Der besondere Teamgeist, der bei den Mitgliedern des Nike Oregon Project zu beobachten gewesen sei, sei fast vergleichbar mit dem Gemeinschaftsgefühl in religiösen Sekten, sagte Emrich in der Sendung "Sport am Sonntag": Trainer würden bewundert "wie kleine religiöse Führer", man schaffe zusammen etwas, was man vorher allein nicht geschafft hatbe und spüre gemeinsam ein Überlegenheitsgefühl gegenüber anderen, weniger erfolgreichen Gruppen.
Das setze einerseits natürlich Kräfte frei und ermögliche intensives Training, so Emrich – "aber andererseits erleichtert es eben die Durchführung von Maßnahmen, die vielleicht nach dem Anti-Doping-Recht nicht illegal sind, aber möglicherweise illegitim.

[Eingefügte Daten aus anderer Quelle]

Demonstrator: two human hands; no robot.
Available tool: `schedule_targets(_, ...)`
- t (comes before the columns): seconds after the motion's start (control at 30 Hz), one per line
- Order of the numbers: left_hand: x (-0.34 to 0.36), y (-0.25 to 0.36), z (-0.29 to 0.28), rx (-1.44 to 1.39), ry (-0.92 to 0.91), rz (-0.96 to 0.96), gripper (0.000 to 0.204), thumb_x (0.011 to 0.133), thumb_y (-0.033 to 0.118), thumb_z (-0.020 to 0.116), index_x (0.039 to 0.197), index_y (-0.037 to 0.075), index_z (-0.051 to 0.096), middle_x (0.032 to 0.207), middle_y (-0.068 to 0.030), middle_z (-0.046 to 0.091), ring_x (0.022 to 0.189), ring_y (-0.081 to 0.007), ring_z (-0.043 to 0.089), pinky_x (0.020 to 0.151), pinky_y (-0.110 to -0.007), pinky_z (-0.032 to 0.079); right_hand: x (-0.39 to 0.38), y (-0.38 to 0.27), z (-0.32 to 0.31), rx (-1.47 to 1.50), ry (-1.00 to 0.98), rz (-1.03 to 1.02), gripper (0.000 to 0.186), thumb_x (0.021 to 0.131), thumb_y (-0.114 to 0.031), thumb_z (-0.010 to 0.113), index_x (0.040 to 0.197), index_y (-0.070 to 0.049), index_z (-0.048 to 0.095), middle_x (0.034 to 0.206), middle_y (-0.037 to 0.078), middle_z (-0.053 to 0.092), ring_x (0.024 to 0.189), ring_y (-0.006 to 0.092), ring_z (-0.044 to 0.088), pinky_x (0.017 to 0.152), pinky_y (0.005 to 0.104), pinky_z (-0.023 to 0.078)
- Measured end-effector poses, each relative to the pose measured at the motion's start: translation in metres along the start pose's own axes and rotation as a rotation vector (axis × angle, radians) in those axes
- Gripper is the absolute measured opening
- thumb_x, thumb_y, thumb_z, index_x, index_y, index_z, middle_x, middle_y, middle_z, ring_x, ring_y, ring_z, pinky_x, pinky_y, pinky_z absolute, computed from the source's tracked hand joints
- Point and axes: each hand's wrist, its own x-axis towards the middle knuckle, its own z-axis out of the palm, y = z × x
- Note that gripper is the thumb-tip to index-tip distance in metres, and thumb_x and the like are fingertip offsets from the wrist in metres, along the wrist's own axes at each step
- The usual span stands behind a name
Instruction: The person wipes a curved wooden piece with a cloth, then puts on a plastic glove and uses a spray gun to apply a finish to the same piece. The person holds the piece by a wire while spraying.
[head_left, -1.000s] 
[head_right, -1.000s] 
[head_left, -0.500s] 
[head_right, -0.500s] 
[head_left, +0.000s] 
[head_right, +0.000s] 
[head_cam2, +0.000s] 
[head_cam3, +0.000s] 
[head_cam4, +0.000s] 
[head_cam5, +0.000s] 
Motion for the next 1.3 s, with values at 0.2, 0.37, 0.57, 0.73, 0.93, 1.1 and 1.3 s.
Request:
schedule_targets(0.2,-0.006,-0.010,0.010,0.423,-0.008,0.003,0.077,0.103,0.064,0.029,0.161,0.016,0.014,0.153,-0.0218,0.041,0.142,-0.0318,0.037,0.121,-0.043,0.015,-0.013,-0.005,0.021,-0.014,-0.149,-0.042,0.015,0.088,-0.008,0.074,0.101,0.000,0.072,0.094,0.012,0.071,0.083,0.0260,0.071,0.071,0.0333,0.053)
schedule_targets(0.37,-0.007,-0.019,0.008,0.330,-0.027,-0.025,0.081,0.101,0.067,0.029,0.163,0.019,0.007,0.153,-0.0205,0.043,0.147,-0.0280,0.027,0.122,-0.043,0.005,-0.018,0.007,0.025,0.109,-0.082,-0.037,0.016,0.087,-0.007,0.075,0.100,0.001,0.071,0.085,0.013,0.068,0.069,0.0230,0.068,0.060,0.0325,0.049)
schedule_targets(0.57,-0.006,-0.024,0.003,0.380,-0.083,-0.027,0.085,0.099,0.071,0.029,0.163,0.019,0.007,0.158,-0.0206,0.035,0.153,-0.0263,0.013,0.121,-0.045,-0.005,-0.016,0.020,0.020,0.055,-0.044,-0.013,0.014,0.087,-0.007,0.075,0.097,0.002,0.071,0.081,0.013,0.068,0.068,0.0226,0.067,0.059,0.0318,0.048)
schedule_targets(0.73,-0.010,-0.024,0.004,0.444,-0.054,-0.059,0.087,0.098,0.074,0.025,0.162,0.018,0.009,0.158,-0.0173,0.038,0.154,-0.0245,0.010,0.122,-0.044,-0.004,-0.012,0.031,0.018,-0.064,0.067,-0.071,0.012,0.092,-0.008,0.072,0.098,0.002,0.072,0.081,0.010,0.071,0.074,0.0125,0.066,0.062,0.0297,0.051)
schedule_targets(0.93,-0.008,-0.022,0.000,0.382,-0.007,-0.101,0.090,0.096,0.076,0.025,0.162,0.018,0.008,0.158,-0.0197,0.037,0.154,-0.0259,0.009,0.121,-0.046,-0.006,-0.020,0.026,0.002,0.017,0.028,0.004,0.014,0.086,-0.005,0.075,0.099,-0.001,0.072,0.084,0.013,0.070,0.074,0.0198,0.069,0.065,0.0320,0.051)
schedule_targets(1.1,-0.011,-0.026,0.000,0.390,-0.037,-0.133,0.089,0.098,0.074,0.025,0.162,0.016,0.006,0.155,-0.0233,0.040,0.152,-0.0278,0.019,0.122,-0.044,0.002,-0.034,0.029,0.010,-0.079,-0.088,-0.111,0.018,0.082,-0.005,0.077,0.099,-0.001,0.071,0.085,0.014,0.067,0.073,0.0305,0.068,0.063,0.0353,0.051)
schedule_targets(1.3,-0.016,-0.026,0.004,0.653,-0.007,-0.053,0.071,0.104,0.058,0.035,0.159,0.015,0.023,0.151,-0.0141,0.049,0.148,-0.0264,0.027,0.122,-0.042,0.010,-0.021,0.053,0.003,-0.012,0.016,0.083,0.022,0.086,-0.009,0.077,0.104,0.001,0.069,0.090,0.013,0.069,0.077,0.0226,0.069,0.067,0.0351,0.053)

Man geht vielleicht leichter an die Grenzen des Erlaubten – und vielleicht auch manchmal darüber hinaus."
Druck zum Erfolg
Hinzu komme der enorme Druck zur Höchstleistung. Schließlich habe es sich für den Sportartikelhersteller Nike nur gelohnt, die Läufer und Läuferinnen aus dem Nike Oregon Project zu finanzieren, wenn diese auch Erfolge feiern konnten, so dass der Konzern "dadurch sozusagen einen Spill-Over hat auf seine Produkte und diese Produkte mehr gekauft werden".
Die Rolle des Sportartikelherstellers Nike, der die Trainingsgruppe gesponsort hatte, sieht der Sportökonom kritisch: "Ich meine, das war eine neue Qualität, dass international tätige Großkonzerne beginnen, Nationen zu ersetzen und so auf ihre Produkte zu verweisen." Man habe versucht, sich die Aufmerksamkeit des Zuschauers über einen oder mehrere Akteure weltweit "zu kaufen".
Athleten suchen optimale Bedingungen
Ein anderes Beispiel dafür sei der Lauf von Eliud Kipchoge in Wien, der die Marathon-Distanz nur deshalb in unter zwei Stunden habe laufen können, weil von den Sponsoren "alles geplant und minutiös durchdekliniert" war: "Das ist durchaus ein schönes Zeichen für menschliche Leistungsfähigkeit, aber es hat wenig mit Sport zu tun." Denn zum Sport, so Emrich, gehöre das Unvorhersehbare und das sich Messen mit anderen - in einem fairen Wettbewerb.
Und warum machen die Athleten mit? Weil sie nach Ansicht von Eike Emrich Gemeinschaft suchen und die für sich optimalen Bedingungen: "Athleten gehen schlicht und einfach zum besseren Wirt, suchen die für sich besten Bedingungen und sehen vielleicht im ersten Betrachten der Situation eher nur das Positive."